Ambre comprit qu’elle avait de l’avance sur ses deux complices lorsque Denis exposa ses « avancées » ;

— Alors, vous en êtes où Ambre, Alban ? Moi, j’ai déjà pris contact, je pense que ça pourra se faire vite, même si elle dit que je ne suis pas son type d’hommes… Pff, elle m’a même dit qu’elle était heureuse en ménage et qu’un coup de canif ne l’intéressait pas du tout ! N’importe quoi !

— Moi, j’y vais mollo avec le bègue… Faut déjà qu’il arrive à me dire bonjour.

Alban éclata de rire. Après avoir plaisanté avec ses compères, Ambre, quant à elle, déclara :

— Eh bien moi, j’ai déjà pu tâter la marchandise !

Alban s’enquit,

— Ah ouais ? Et quoi, ça s’annonce bien au moins ? Histoire que tu ne sois pas frustrée au déballage !

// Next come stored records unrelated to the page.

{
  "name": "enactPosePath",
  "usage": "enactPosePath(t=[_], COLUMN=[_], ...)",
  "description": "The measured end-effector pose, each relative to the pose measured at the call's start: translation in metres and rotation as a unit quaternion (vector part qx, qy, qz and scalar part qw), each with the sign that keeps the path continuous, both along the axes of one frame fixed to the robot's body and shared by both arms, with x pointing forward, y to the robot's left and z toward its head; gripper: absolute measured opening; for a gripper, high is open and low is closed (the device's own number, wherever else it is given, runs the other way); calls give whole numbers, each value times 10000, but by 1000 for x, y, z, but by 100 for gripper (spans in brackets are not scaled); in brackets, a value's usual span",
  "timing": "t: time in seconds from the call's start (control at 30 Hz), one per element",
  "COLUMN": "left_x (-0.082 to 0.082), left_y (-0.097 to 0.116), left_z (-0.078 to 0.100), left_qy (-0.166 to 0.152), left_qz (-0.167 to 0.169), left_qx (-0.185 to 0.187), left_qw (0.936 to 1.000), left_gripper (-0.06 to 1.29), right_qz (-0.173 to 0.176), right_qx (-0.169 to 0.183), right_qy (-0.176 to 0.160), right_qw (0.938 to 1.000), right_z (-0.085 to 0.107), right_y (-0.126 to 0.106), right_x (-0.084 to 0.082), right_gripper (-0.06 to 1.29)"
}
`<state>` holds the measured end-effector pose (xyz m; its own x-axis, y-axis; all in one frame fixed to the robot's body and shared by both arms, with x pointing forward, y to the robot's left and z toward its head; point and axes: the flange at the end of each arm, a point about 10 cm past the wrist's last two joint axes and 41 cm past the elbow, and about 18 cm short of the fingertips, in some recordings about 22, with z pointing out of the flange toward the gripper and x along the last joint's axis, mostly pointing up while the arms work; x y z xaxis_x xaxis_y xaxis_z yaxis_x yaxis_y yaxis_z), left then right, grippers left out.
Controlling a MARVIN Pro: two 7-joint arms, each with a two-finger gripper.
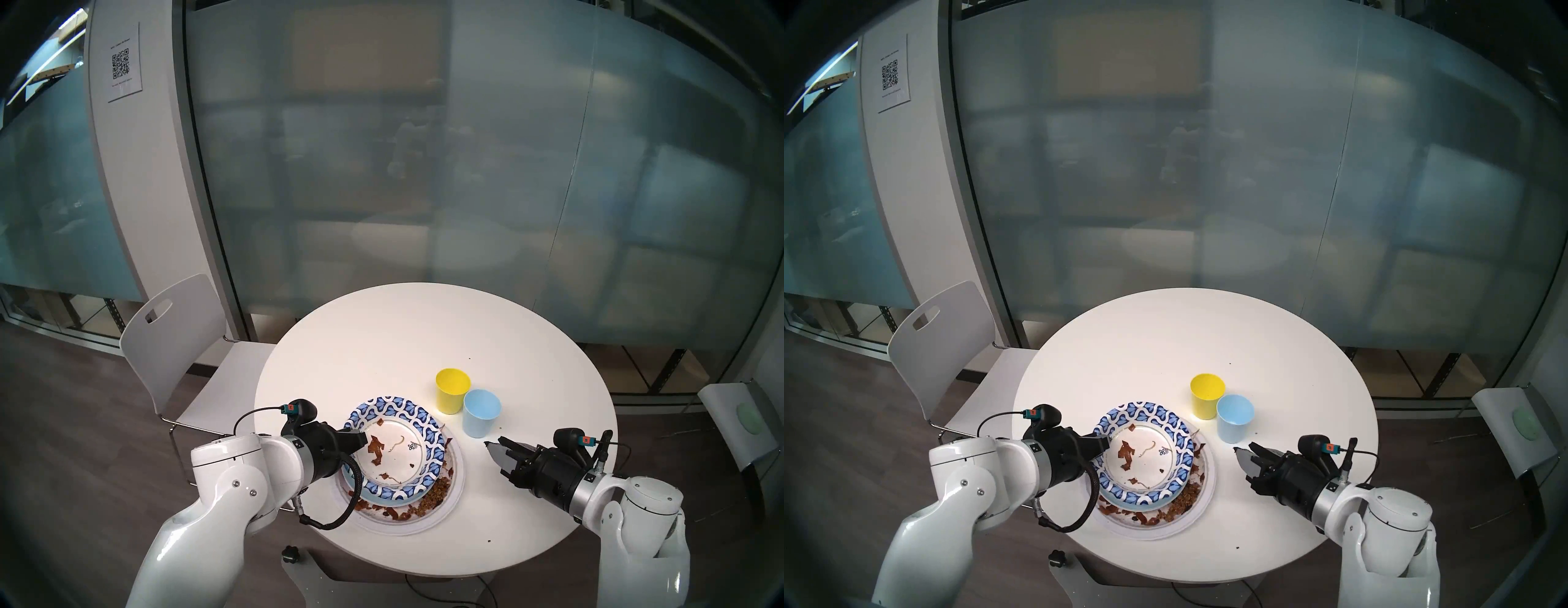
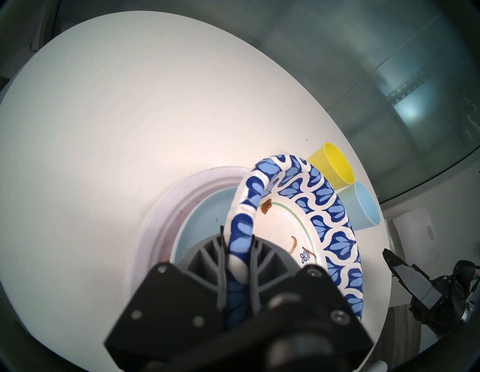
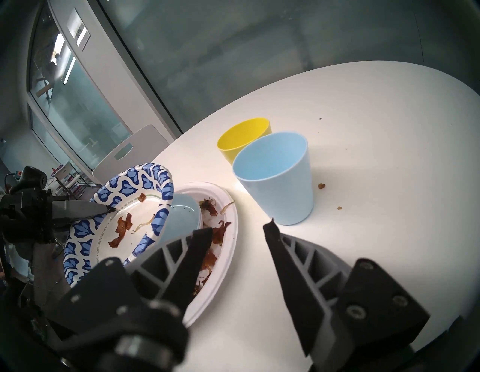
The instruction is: Stack the plates into one stack
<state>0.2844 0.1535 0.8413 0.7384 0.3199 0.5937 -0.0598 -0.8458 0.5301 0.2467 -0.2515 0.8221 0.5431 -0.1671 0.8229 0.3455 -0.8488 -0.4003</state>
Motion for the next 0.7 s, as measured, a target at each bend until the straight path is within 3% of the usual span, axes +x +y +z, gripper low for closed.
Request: enactPosePath(t=[0.33,0.5,0.53,0.7], left_x=[0,0,0,1], left_y=[-1,-1,-1,2], left_z=[-6,-8,-9,-10], left_qy=[-58,-94,-107,-163], left_qz=[-3,-22,-22,-5], left_qx=[159,236,258,331], left_qw=[9999,9997,9996,9993], left_gripper=[20,51,66,73], right_qz=[26,31,32,37], right_qx=[20,24,24,27], right_qy=[-22,-33,-37,-49], right_qw=[10000,10000,10000,10000], right_z=[1,2,2,2], right_y=[1,1,1,1], right_x=[0,1,1,2], right_gripper=[69,73,73,73])
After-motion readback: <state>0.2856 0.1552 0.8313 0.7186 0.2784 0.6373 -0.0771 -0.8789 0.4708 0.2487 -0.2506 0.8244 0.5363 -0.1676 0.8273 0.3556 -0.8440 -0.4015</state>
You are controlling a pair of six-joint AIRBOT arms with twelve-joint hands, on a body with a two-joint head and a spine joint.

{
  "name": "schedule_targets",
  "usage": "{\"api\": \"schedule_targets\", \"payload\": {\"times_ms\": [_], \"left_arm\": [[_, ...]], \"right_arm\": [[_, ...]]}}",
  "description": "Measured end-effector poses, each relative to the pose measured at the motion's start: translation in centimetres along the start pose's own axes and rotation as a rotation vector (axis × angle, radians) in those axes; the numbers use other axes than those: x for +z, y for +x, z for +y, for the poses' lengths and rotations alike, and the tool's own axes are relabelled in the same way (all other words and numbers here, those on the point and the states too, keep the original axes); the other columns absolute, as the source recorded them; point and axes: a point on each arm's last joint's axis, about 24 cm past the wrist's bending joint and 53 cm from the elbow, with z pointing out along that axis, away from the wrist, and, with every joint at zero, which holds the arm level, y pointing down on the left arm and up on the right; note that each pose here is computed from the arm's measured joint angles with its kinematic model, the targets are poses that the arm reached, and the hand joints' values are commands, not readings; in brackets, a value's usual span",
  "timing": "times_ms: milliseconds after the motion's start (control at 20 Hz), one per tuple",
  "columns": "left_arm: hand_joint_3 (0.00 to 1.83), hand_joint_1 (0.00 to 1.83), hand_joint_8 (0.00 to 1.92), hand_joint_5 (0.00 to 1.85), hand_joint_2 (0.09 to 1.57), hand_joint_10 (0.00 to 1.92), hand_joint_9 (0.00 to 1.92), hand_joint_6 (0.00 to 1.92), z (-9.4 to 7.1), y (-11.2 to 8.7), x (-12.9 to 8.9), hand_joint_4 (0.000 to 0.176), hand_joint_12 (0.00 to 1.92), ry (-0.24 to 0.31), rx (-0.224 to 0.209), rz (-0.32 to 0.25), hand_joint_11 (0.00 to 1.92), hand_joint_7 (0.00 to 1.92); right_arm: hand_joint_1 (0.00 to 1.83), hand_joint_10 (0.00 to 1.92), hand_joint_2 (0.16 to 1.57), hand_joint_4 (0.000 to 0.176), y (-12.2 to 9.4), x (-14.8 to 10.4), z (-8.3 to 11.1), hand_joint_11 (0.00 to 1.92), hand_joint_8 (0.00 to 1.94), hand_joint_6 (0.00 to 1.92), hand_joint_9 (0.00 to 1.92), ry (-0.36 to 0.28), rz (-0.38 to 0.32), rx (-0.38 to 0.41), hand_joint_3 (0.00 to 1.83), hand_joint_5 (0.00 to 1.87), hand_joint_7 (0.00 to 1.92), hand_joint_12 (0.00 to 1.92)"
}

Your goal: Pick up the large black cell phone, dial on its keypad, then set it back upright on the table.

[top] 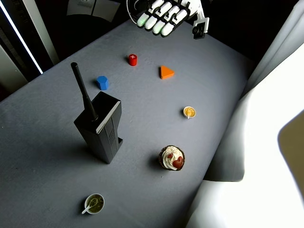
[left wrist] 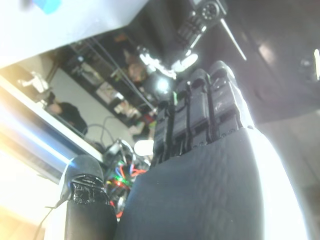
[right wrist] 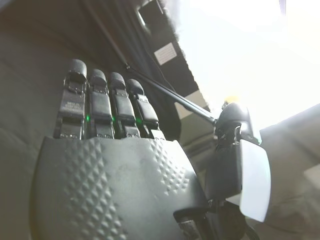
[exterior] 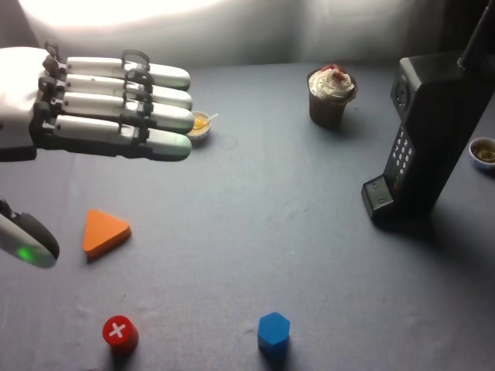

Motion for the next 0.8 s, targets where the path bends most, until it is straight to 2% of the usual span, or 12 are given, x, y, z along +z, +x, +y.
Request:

Ils éclatèrent à nouveau de rire.

— Oui, mais moi, je trouve qu’Ambre à plus de facilité… On sait bien, nous les mecs, que quand un bon lot comme Ambre nous fait des avances, ben, tu réponds, sinon, c’est que t’es gay ! Perso, avec l’autre fille-là, je vais devoir draguer et être créatif… Ça ne peut pas rajouter un bonus en plus, ça, non ??

— Oh dis, arrête Denis, et tu ferais bien de la retenir un peu plus la Sophie, parce qu’elle m’a empêché de conclure ce marché dès ce jour en débarquant dans le bureau ! L’autre, il était chaud à point, encore une demi-heure et je gagnais haut la main le pari !

Alban se montra sceptique,

— Oui, c’est ça, c’est ça, mais n’oublie pas qu’on a besoin de preuve, ma chérie, un préservatif usagé n’est pas une preuve… Il faut une « reconnaissance publique », style, tu annonces à la cafeteria que vous sortez ensemble ou tu le travailles ouvertement pour bien montrer votre « degré d’intimité » tu vois, sinon, Denis aussi, il ramène une capote usagée et il dit que c’est celle utilisée avec Sophie. Comme pour moi, le bègue, il faut que « la preuve » soit fournie en place publique !

C’est avec la tête remplie de ces consignes-là qu’elle prit un lunch avec Louis… Et qu’elle se montra « tellement attentive » à tout ce qu’elle entendit de la bouche de Louis.